Claiming that Morro Bay citizens are uninterested and unable to understand complicated issues is as demeaning as it is false. She insinuates that proponents and signers of the citizens initiative, created to prevent industrialization of our waterfront, were uninformed and potentially unwitting victims of "special interest groups" working against residents' best interests. But here's the truth: Vistra and Big Energy are the actual special interest groups, spreading money around like fertilizer to influence local leaders with campaign donations, hosting chamber of commerce and community events, and providing experts to educate us all on the correct way to think about the project at hand.

On the other hand, Citizens for Estero Bay Preservation is a grassroots group, composed of Morro Bay residents, that raised money from local people to fund a bare-bones effort, which succeeded simply because the large majority of Morro Bay voters do not want our waterfront to be industrialized.
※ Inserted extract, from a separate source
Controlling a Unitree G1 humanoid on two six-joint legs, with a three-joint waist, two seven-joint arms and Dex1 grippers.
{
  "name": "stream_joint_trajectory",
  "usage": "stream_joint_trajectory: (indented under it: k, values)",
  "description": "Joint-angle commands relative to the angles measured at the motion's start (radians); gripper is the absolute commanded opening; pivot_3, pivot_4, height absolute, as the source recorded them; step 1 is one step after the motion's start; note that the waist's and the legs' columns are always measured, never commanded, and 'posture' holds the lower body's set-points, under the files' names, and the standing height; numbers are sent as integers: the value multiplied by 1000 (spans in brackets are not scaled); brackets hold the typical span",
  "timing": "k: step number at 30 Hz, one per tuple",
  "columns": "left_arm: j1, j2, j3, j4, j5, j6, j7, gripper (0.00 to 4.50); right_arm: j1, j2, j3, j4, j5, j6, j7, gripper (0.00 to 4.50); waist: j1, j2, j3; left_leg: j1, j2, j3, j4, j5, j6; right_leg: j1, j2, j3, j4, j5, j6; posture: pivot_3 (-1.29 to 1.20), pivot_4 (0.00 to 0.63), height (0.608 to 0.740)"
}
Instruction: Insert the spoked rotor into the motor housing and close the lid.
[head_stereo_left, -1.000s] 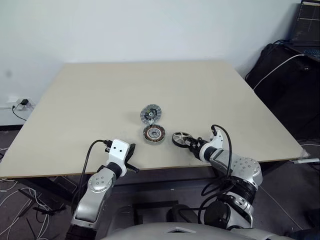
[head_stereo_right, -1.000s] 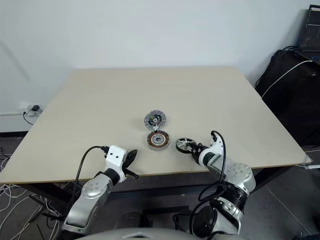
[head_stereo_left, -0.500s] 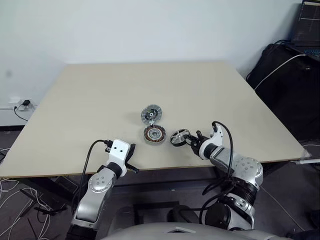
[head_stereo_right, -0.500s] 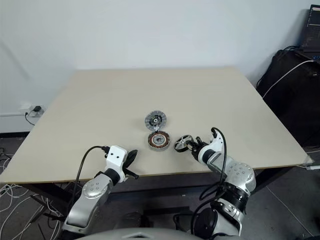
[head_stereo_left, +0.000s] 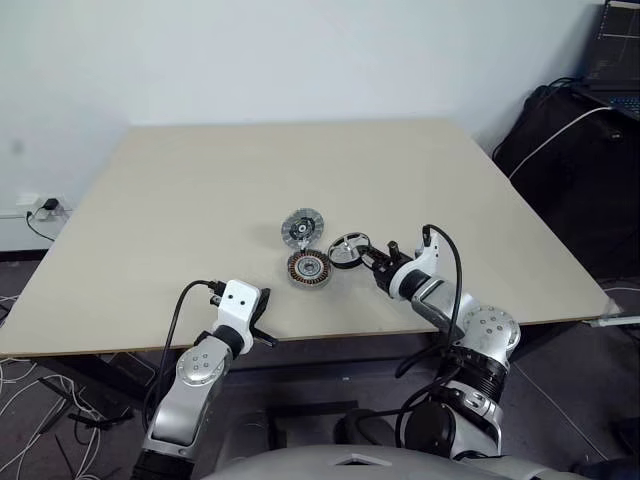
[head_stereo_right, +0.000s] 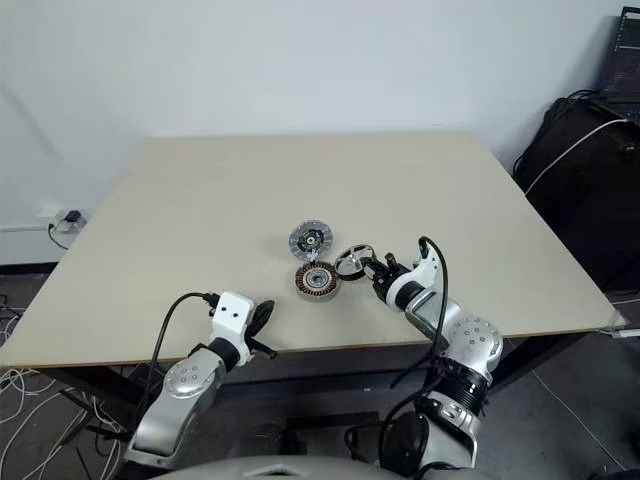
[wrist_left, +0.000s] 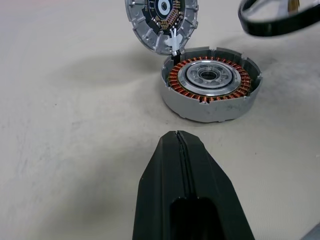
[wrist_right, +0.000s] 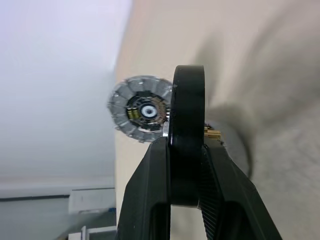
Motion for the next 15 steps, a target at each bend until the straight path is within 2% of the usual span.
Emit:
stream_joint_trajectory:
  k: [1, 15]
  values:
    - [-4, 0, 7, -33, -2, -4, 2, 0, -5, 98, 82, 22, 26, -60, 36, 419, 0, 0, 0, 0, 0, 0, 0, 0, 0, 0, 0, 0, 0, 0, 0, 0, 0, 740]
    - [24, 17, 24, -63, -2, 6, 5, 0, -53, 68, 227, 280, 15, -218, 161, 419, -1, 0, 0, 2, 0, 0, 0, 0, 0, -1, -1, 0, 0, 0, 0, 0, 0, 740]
And yes, due to laws that favor corporate interests over that of local citizens, the state of California, along with their corporate partners, can bulldoze their way in and run roughshod over the will of the people, but the optics of that will be ugly at best. It is my hope, however, that our clarity of intention, strength of numbers, proactive action and ongoing fortitude will dissuade such egregious government overreach. This restraint will then result in greater trust, thus reducing the need for future citizens initiatives.